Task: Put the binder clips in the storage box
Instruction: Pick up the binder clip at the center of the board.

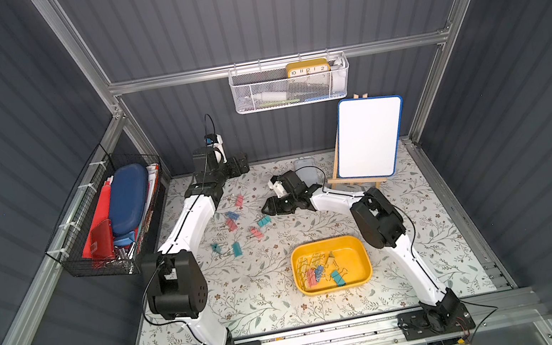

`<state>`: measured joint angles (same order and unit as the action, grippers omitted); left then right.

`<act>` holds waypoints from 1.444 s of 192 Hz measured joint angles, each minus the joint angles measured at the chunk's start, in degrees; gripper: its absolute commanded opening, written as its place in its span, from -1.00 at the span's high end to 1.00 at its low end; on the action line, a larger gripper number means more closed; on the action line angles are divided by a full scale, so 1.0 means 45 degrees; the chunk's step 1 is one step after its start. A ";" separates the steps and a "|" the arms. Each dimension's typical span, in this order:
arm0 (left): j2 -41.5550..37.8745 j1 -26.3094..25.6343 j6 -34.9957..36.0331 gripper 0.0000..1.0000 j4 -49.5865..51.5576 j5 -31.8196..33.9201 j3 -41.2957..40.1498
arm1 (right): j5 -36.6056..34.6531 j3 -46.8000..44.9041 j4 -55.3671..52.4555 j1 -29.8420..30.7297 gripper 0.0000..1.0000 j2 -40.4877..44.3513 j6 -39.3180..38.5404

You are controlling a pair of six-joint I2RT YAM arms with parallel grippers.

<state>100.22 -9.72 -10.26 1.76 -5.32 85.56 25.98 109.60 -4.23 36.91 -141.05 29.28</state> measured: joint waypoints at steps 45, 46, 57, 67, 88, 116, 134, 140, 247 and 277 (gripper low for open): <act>0.0000 0.0000 0.0000 -0.98 -0.0005 0.0005 0.0000 | 0.0277 -0.1078 0.1175 0.0039 -0.21 0.0612 0.0262; 0.0000 0.0000 0.0000 -0.98 0.0000 0.0000 0.0000 | 0.0287 -0.1083 0.1185 0.0039 -0.22 0.0617 0.0267; 0.0000 0.0000 0.0000 -0.98 0.0000 0.0000 0.0000 | 0.0452 -0.1039 0.1360 0.0039 -0.31 0.0656 0.0243; 0.0000 0.0000 0.0000 -0.98 0.0000 -0.0005 0.0000 | 0.0617 -0.0792 0.1311 0.0034 -0.34 0.0607 0.0267; 0.0000 0.0000 0.0000 -0.98 0.0000 -0.0010 0.0000 | 0.1078 0.0534 0.1073 0.0034 -0.31 -0.0015 0.0155; 0.0000 0.0000 0.0000 -0.98 0.0000 -0.0010 0.0000 | 0.1418 0.2171 0.0583 0.0039 0.02 -0.1195 0.0049; 0.0000 0.0000 0.0000 -0.98 0.0000 -0.0010 0.0000 | 0.1554 0.2200 0.0155 0.0058 0.06 -0.1481 0.0112; 0.0000 0.0000 0.0000 -0.98 0.0000 -0.0010 0.0000 | 0.1603 0.2186 -0.0039 0.0073 0.06 -0.1525 0.0126; 0.0000 0.0000 0.0000 -0.98 0.0000 -0.0155 0.0000 | 0.1200 -0.0563 0.0000 0.0238 1.00 0.0651 0.0554; 0.0000 0.0000 0.0000 -0.98 0.0000 -0.0180 0.0000 | 0.0209 -0.3045 0.0413 0.0238 1.00 0.3832 0.1010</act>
<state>100.22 -9.72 -10.26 1.76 -6.13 85.56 26.92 95.90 -2.37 37.98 -123.81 33.82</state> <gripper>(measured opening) 0.992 0.046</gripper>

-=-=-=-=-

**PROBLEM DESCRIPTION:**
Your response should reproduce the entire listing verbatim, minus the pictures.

**FINISHED EXERCISE:**
Task: Put the binder clips in the storage box
Instruction: Pick up the binder clip at the center of the board.


`<state>`: measured joint angles (same order and unit as the action, grippers omitted); left then right.

`<act>` holds waypoints from 1.444 s of 192 Hz measured joint angles, each minus the joint angles measured at the chunk's start, in degrees; gripper: its absolute commanded opening, written as its place in its span, from -1.00 at the span's high end to 1.00 at its low end; on the action line, a larger gripper number means more closed; on the action line angles are divided by a full scale, so 1.0 means 45 degrees; the chunk's step 1 is one step after its start. A ";" separates the steps and a "|" the arms. Each dimension's typical span, in this order:
arm0 (left): j2 -41.5550..37.8745 j1 -26.3094..25.6343 j6 -34.9957..36.0331 gripper 0.0000..1.0000 j4 -49.5865..51.5576 j5 -31.8196..33.9201 j3 -41.2957..40.1498
arm1 (right): j5 -36.6056..34.6531 j3 -46.8000..44.9041 j4 -55.3671..52.4555 j1 -29.8420..30.7297 gripper 0.0000..1.0000 j2 -40.4877..44.3513 j6 -39.3180..38.5404

You are controlling a pair of six-joint I2RT YAM arms with parallel grippers.

<state>100.22 -9.72 -10.26 1.76 -5.32 85.56 25.98 109.60 -4.23 36.91 -141.05 29.28</state> measured: joint waypoints at steps 45, 46, 57, 67, 88, 116, 134, 140, 247 and 277 (gripper low for open): <act>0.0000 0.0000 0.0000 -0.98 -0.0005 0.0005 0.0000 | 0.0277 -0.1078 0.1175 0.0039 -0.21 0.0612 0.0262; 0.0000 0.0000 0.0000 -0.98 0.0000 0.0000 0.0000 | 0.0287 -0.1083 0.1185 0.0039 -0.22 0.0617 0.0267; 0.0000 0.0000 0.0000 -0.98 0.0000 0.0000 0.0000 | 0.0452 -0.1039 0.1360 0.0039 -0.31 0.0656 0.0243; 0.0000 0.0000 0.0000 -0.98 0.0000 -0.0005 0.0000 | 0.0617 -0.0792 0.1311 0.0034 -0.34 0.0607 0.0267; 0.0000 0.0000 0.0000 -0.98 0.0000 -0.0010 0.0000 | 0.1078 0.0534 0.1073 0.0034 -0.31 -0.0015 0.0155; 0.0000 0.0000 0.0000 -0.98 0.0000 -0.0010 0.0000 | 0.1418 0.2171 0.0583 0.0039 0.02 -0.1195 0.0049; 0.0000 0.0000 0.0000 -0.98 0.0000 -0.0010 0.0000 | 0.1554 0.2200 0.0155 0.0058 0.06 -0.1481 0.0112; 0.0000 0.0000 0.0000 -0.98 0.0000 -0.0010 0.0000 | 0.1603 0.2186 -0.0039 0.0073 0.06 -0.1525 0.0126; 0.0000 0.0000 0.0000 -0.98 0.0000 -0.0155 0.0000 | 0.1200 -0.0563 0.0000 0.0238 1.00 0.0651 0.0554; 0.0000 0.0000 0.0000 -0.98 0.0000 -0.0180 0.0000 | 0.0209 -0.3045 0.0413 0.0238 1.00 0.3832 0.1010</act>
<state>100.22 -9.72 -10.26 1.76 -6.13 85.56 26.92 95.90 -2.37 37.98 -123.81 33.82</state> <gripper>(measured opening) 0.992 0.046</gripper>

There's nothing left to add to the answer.